In addition to its role as a dry-season refuge, the main river channel in a river–floodplain system such as that of the Paraguay River serves as a migration and dispersion route
for aquatic animals that depend on the flood plain for sustenance and shelter (Junk et al.,
1989). The fish migrations discussed above are one example; many fish also take advantage
of the river to disperse their larvae into downstream flood-plain habitats. Thus it is essential
to maintain the environmental integrity of the river in order to preserve the high
productivity and species diversity of associated flood-plain ecosystems.
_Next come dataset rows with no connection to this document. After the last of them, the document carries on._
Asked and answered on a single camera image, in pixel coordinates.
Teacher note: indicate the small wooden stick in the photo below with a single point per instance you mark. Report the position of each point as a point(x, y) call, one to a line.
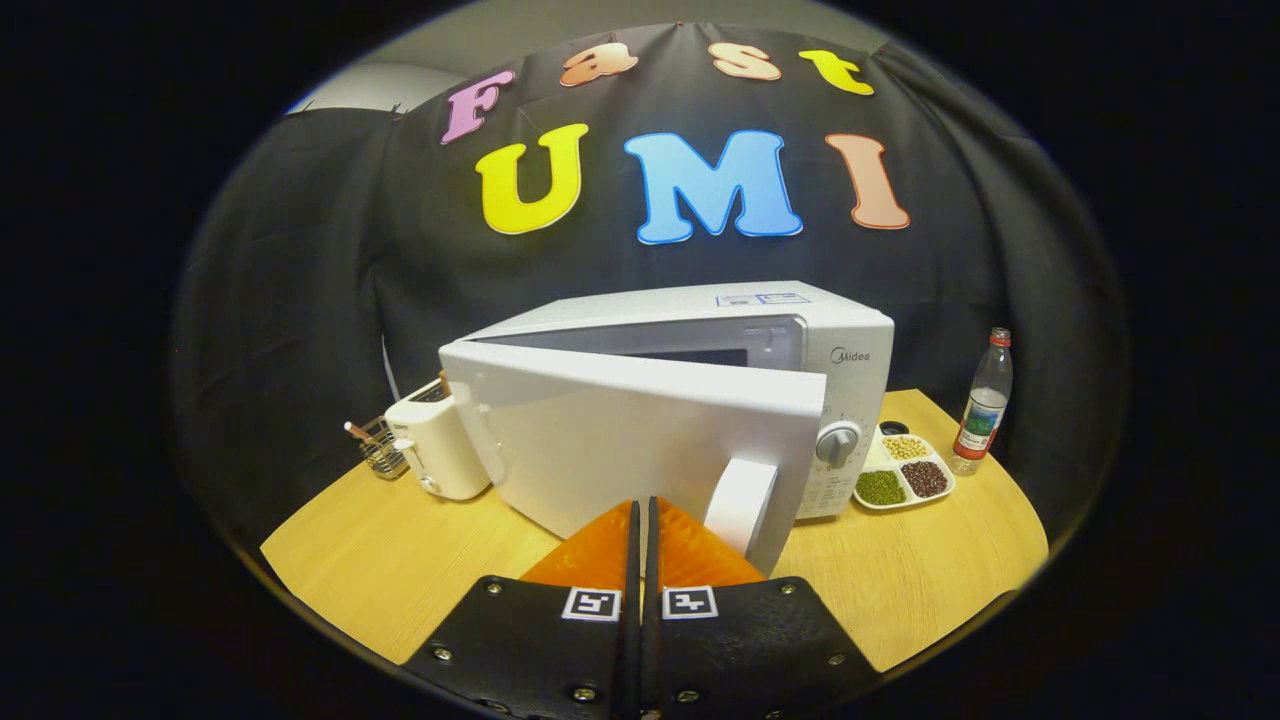
point(356, 430)

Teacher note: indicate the white divided bean dish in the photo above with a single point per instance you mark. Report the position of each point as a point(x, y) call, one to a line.
point(880, 488)

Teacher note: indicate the clear plastic water bottle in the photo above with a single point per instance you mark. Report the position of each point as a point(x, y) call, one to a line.
point(982, 420)

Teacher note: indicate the white toaster oven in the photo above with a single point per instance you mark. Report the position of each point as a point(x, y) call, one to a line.
point(640, 440)

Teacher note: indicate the white bread toaster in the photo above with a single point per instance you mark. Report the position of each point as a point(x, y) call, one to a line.
point(440, 450)

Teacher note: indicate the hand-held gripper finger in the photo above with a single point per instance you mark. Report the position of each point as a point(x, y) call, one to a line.
point(652, 640)
point(632, 640)

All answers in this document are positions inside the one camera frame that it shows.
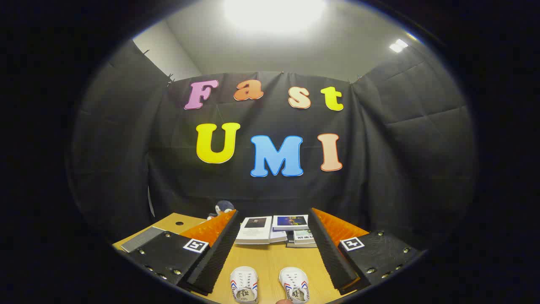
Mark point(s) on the white book blue picture cover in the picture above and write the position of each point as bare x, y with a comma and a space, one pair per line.
291, 221

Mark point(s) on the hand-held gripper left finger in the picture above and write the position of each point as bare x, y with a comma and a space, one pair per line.
219, 257

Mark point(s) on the dark grey book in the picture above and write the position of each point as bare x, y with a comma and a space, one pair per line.
300, 245

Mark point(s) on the white shoe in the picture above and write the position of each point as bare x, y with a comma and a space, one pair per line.
294, 280
244, 280

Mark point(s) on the small ceiling light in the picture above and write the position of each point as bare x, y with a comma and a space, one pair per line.
398, 45

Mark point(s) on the white book dark photo cover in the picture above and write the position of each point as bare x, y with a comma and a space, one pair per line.
253, 232

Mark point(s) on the teal cover book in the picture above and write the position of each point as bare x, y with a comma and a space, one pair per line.
303, 236

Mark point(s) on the large ceiling light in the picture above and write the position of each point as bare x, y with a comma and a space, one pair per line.
274, 12

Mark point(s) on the penguin plush toy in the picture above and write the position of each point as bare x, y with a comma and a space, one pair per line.
223, 207

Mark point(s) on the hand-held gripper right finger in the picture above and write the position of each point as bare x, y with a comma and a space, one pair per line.
331, 257

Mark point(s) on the grey fabric storage box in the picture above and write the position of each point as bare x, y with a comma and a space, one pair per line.
141, 238
During extended series of dry years such as the 1960–1973 period (Fig. 8.3), many
wildlife populations must have been greatly reduced. Unfortunately, few scientific studies
of the wildlife populations were performed before 1973. Populations of rare species have
likely come closest to local extinction during these extended dry periods. Evidence of the
changes in the distribution of forest vegetation that took place during that period is still
visible as extensive stands of dead trees in some parts of the Pantanal, which long-time
residents say were killed by the long series of wet years after 1974.
ENVIRONMENTAL PROBLEMS RESULTING FROM
HYDROLOGICAL ALTERATIONS
The most important economic activities within the Pantanal include cattle ranching,
commercial and sport fishing, and eco-tourism; the environmental problems associated with
each of these activities are beyond the scope of this chapter but have been discussed
elsewhere (Alho et al., 1987; da Silva, 2000; Mittermeier et al., 1990). The following
discussion summarizes the most important environmental problems that result from
hydrological alterations, which include erosion and sedimentation, construction of raised
roads and dikes, and river channel alterations to facilitate navigation.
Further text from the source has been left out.